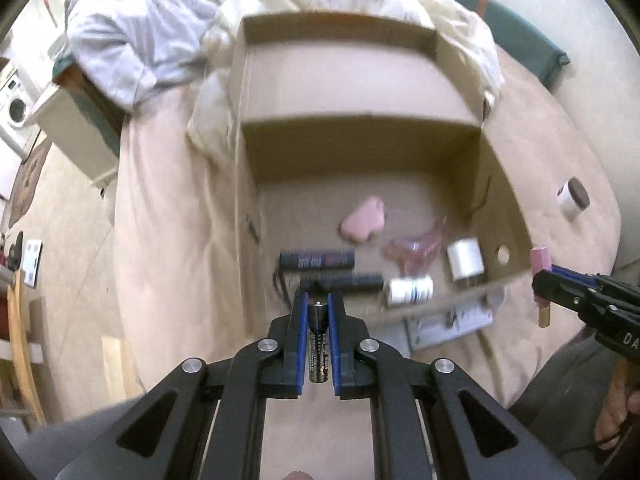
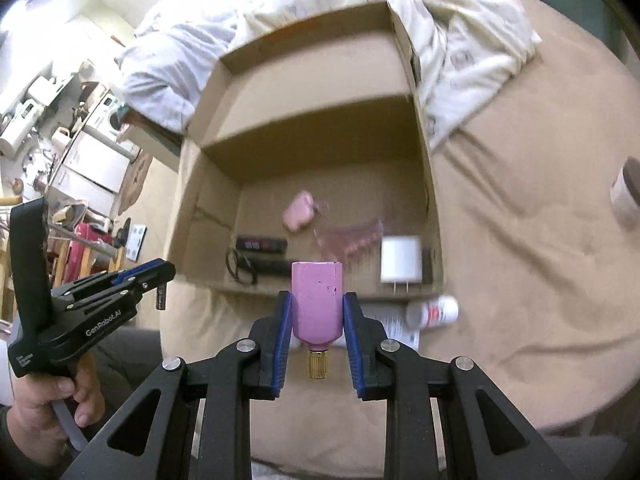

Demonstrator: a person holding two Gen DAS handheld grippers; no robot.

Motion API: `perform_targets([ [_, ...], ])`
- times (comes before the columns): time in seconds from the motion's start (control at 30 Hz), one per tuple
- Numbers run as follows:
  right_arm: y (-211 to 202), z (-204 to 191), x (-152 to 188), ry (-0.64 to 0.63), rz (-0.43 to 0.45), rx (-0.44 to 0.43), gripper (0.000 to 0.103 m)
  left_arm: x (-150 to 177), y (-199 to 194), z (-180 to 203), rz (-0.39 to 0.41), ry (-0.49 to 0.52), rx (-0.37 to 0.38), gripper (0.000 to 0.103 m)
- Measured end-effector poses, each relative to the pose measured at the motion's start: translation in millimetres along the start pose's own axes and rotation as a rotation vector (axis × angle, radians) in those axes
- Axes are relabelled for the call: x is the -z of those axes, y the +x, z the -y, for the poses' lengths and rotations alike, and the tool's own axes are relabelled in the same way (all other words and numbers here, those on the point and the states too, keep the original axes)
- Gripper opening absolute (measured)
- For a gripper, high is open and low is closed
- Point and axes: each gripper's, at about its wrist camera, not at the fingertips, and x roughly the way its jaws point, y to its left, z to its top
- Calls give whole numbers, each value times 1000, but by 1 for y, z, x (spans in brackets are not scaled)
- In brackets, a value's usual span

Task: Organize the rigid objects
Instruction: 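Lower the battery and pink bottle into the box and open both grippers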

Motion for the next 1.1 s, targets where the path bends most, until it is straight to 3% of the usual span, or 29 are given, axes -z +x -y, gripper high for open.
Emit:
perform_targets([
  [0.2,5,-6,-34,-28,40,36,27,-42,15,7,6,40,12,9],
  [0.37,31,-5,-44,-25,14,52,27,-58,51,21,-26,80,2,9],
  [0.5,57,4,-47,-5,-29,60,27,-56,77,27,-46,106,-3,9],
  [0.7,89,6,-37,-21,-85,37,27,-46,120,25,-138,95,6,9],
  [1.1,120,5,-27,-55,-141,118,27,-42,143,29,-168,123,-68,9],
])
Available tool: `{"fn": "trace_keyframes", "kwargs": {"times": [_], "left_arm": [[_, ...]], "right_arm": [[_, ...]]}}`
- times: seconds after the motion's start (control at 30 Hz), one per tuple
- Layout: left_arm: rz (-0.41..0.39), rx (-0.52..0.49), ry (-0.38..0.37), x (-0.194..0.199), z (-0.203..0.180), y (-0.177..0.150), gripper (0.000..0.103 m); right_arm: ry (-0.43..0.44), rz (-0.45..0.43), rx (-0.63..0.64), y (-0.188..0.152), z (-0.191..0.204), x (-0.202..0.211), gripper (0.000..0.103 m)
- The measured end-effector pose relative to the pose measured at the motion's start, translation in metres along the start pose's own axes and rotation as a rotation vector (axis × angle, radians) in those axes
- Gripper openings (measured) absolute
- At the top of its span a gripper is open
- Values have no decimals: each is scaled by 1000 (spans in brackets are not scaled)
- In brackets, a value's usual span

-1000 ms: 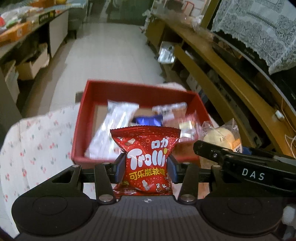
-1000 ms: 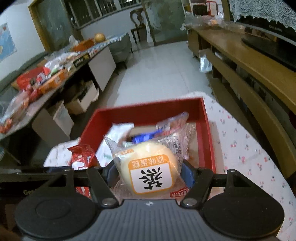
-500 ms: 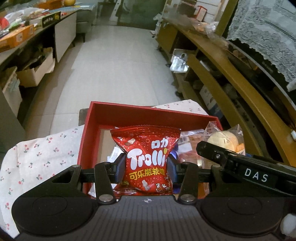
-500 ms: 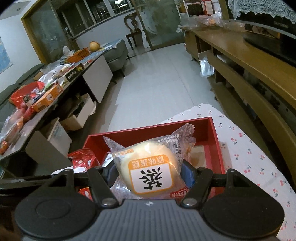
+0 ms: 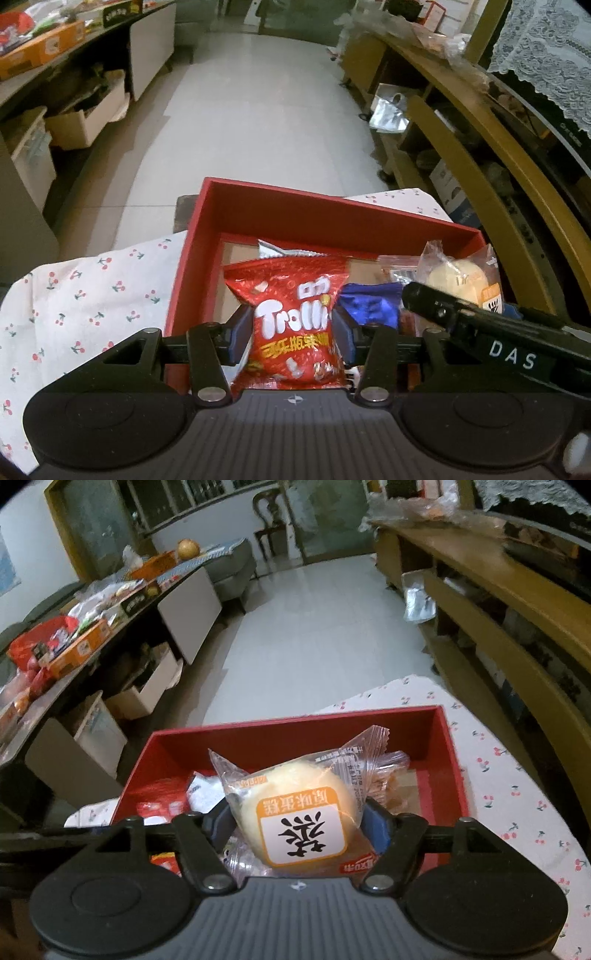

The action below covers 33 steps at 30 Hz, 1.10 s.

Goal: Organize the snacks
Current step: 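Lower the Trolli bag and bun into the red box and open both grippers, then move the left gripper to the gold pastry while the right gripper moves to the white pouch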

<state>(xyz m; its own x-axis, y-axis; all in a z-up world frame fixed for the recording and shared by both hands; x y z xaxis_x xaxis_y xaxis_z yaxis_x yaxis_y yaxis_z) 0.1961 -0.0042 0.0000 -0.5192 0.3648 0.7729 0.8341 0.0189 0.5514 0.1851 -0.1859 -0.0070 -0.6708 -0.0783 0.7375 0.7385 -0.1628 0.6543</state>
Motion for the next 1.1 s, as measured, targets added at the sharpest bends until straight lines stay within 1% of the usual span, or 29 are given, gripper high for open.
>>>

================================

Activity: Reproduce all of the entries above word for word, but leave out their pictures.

Result:
Demonstrator: a person holding two Gen DAS handheld grippers; no robot.

Motion API: `perform_targets([ [_, ...], ])`
- times (comes before the columns): time in seconds from the motion's start (control at 30 Hz), one per tuple
- Numbers run as follows:
  right_arm: y (-211 to 202), z (-204 to 191), x (-152 to 188), ry (-0.64 to 0.63), rz (-0.43 to 0.45), rx (-0.44 to 0.43), gripper (0.000 to 0.103 m)
  left_arm: x (-150 to 177), y (-199 to 194), z (-180 to 203), rz (-0.39 to 0.41), ry (-0.49 to 0.52), rx (-0.37 to 0.38), gripper (0.000 to 0.103 m)
- Measured end-effector poses, each relative to the pose measured at the motion's start: translation in millimetres along the start pose's own axes and rotation as a rotation vector (axis × angle, radians) in those axes
- Axes are relabelled for the call: x is the -z of those axes, y the +x, z the -y, for the poses' lengths and rotations alike, and the tool's own axes are relabelled in the same way (all other words and numbers here, those on the point and the states too, keep the original axes)
- Gripper opening absolute (measured)
- For a gripper, high is open and low is closed
- Point and axes: each gripper's, at about its wrist camera, not at the fingertips, and x roughly the way its jaws point, y to its left, z to its top
- Calls give whole numbers, each value times 1000, but by 1 for y, z, x (spans in brackets are not scaled)
- In brackets, a value's usual span

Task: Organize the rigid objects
Instruction: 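Lower the battery and pink bottle into the box and open both grippers
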
Motion for the next 1.1 s, targets where the path bends most, until it is straight to 3% of the usual span, or 29 are given, axes -z +x -y, gripper high for open.
Emit:
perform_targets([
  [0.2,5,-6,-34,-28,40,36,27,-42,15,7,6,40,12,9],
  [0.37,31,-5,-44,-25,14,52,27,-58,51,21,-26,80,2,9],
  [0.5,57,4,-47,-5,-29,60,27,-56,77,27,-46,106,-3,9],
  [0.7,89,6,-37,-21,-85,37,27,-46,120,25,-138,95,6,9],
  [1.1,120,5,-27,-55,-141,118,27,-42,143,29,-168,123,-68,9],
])
Available tool: `{"fn": "trace_keyframes", "kwargs": {"times": [_], "left_arm": [[_, ...]], "right_arm": [[_, ...]]}}`
- times: seconds after the motion's start (control at 30 Hz), one per tuple
- Layout: left_arm: rz (-0.41..0.39), rx (-0.52..0.49), ry (-0.38..0.37), x (-0.194..0.199), z (-0.203..0.180), y (-0.177..0.150), gripper (0.000..0.103 m); right_arm: ry (-0.43..0.44), rz (-0.45..0.43), rx (-0.63..0.64), y (-0.188..0.152), z (-0.191..0.204), x (-0.202..0.211), gripper (0.000..0.103 m)
- The measured end-effector pose relative to the pose measured at the motion's start, translation in metres along the start pose's own axes and rotation as a rotation vector (axis × angle, radians) in those axes
- Gripper openings (measured) absolute
- At the top of its span a gripper is open
- Values have no decimals: each is scaled by 1000 (spans in brackets are not scaled)
- In brackets, a value's usual span

-1000 ms: 
-1000 ms: 
-500 ms: 
-500 ms: 
+0 ms: 

The action below covers 33 steps at 30 Hz, 1.10 s.

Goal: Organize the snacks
Current step: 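Lower the Trolli bag and bun into the red box and open both grippers, then move the left gripper to the gold pastry while the right gripper moves to the white pouch
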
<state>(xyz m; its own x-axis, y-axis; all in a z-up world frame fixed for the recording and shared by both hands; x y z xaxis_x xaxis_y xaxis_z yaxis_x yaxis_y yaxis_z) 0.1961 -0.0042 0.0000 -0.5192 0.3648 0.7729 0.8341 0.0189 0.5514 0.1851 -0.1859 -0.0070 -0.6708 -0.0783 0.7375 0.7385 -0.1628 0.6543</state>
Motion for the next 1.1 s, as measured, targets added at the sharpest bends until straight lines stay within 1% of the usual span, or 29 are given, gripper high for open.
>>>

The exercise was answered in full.